How truly sad. This sadness certainly seeps into her writing, in a number of ways, particularly in the relationships which so often never find fulfilment.

It is perhaps odd that these stories don’t reflect the world that Dorothy Edwards herself lived in. Here we have the polite, ordered world of the English country house – worlds that are often disrupted by an outsider, a visitor usually. These are characters who unlike Edwards’ family, had no money worries, their money was unearned, and they live deep in the English countryside of Dorothy Edwards imagination. Her narrators are male, which I admit threw me in the first story Rhapsody. I’m so used to women writers of about this period writing from a female perspective that I simply assumed the first-person narrator of the title story was woman, a couple of pages in I became a tad confused and had to do a rapid reassessment.

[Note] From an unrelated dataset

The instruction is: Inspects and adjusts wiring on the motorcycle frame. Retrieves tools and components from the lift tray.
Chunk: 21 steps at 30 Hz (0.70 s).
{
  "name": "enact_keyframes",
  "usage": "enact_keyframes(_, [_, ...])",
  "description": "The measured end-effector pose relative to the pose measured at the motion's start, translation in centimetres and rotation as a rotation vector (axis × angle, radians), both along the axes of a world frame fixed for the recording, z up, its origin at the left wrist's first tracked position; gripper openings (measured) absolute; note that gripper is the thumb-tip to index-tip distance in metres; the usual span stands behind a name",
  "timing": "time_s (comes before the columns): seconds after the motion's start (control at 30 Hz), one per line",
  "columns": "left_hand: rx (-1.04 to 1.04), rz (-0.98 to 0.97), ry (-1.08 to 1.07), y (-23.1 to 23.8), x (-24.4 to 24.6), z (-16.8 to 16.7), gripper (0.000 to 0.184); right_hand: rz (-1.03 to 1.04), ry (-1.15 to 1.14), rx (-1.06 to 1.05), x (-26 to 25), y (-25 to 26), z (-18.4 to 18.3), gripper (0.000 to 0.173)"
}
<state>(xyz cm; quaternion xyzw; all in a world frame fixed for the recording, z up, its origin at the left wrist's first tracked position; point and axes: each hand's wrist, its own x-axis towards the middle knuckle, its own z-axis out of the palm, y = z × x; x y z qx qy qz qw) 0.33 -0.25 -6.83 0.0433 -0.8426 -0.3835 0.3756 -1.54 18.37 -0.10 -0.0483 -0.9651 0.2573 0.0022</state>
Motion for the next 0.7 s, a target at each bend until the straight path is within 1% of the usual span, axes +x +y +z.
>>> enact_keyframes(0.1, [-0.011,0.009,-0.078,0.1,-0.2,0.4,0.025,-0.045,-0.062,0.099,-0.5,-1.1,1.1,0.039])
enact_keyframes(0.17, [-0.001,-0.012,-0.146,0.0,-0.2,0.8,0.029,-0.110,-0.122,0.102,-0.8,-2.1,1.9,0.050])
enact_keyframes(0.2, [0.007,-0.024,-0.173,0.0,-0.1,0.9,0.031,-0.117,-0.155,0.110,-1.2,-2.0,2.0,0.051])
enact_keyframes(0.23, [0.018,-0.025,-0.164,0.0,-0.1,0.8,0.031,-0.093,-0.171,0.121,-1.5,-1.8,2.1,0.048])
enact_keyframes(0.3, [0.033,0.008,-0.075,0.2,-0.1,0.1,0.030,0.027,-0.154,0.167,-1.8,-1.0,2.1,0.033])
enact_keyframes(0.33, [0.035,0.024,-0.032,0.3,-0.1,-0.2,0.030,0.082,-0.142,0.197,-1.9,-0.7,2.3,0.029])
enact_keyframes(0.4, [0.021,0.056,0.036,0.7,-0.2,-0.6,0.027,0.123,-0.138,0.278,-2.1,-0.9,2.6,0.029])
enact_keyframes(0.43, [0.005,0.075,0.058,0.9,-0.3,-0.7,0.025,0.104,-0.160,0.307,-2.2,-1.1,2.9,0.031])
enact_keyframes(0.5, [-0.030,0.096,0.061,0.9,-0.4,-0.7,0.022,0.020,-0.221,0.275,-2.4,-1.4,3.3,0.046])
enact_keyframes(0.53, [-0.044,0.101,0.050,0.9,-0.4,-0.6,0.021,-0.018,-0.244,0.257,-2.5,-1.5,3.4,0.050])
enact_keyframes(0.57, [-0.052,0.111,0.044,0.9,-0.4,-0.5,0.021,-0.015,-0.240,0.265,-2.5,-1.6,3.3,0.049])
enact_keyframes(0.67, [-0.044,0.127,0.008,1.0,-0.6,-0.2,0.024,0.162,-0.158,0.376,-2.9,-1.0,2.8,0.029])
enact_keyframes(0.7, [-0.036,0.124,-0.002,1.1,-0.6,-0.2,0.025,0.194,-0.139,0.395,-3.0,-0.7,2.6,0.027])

Music was important to Edwards and in this collection, music, either the playing of it or the appreciation of it is, a recurring theme. In the title story, a young man (as I finally realised) named Elliott, recently returned from abroad, meets a Mr Everett, a music enthusiast who lives in the country outside of London with his invalid wife. Everett invites his new friend to spend part of his holiday with him and his wife. Elliott is a fellow musical enthusiast and occasional singer, as Everett learns soon after meeting him. Everett’s love of music, verges on the obsessional and he engages a governess for his young son whose accomplishments are more musical than academic – Everett is enchanted by her voice. The days become devoted more and more to music, and Everett watches in some discomfort as the two grow closer – while poor Mrs Everett fades daily.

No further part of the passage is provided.